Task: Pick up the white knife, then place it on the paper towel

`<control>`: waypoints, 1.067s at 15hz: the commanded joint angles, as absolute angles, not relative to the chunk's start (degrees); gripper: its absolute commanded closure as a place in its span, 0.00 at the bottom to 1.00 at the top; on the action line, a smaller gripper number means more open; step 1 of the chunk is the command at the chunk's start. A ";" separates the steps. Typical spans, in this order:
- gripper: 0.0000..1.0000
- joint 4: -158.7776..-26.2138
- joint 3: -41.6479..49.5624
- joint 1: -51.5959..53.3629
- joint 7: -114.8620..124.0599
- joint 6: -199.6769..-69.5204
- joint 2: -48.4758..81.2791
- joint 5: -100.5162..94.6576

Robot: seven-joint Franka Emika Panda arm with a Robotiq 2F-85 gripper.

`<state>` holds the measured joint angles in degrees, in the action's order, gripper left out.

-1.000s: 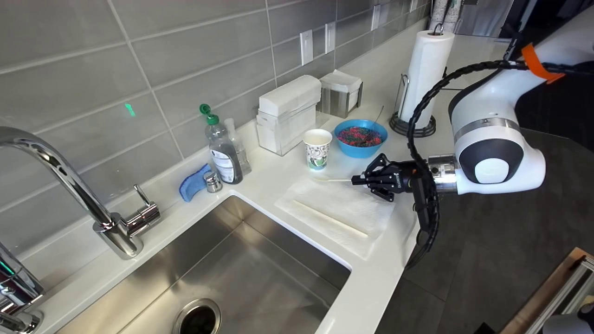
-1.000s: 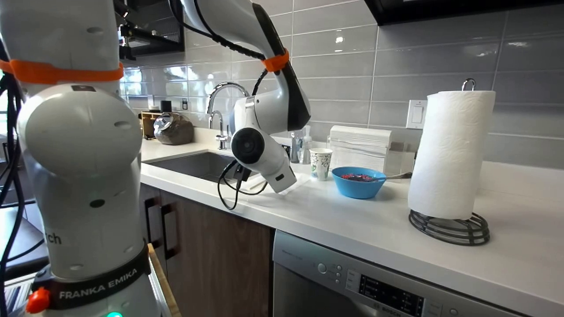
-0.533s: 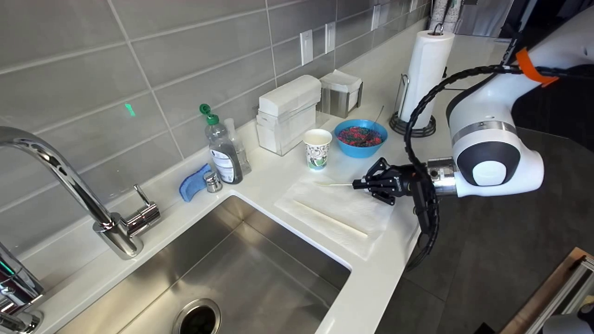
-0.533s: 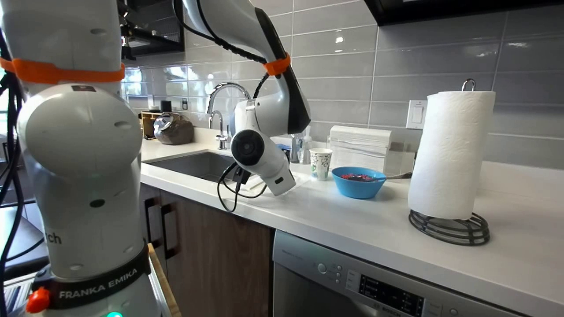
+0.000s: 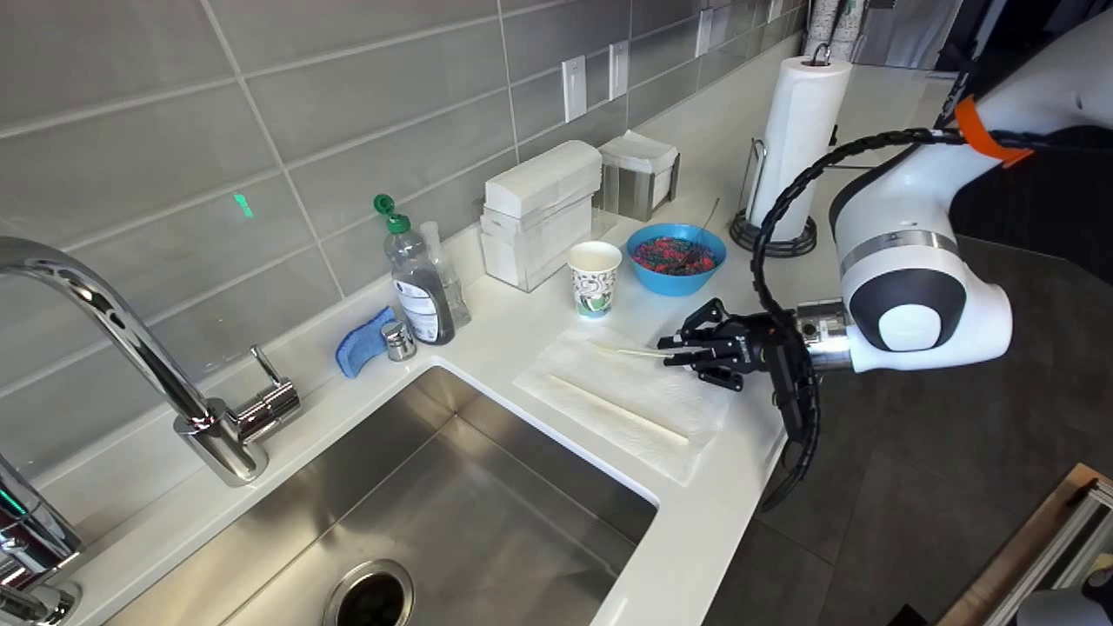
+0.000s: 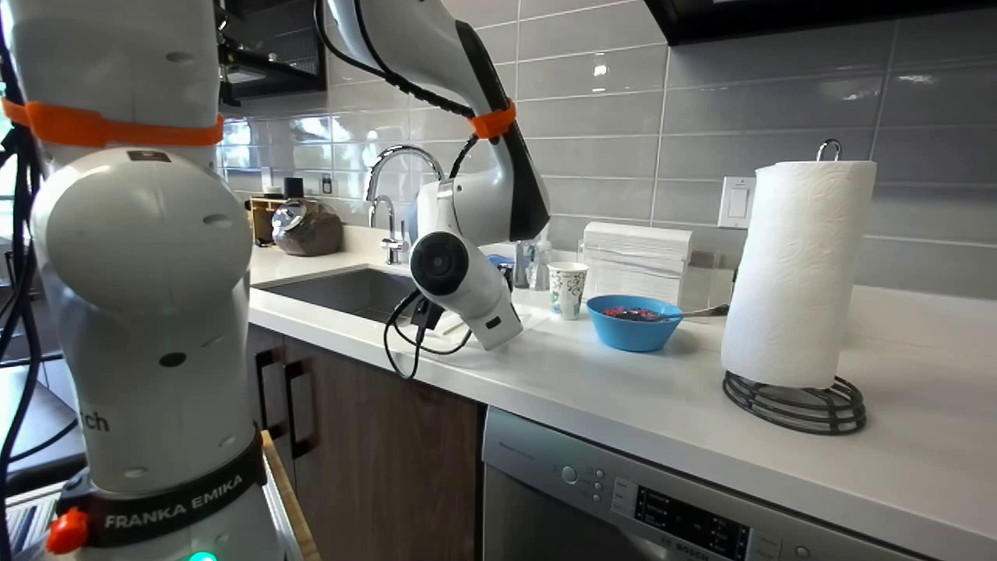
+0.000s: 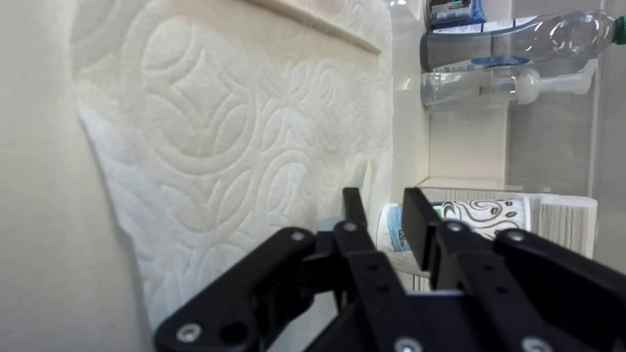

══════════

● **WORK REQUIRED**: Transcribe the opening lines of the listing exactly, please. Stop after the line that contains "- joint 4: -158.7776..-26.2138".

● **SOLUTION**:
Task: Pick up the white knife, then place it on the paper towel

`<control>`: waypoints, 1.067s at 15hz: the commanded joint angles, as absolute angles, not relative to the chunk's start (degrees); gripper: its absolute commanded closure as a place in its span, 0.00 at the bottom to 1.00 at the top; on the action line, a smaller gripper number means more open; step 1 of the chunk is the command at the chunk's start. A ";" separates the steps. Typical spans, in this order:
- gripper: 0.0000..1.0000
- joint 4: -158.7776..-26.2138

Output is complete for this exercise.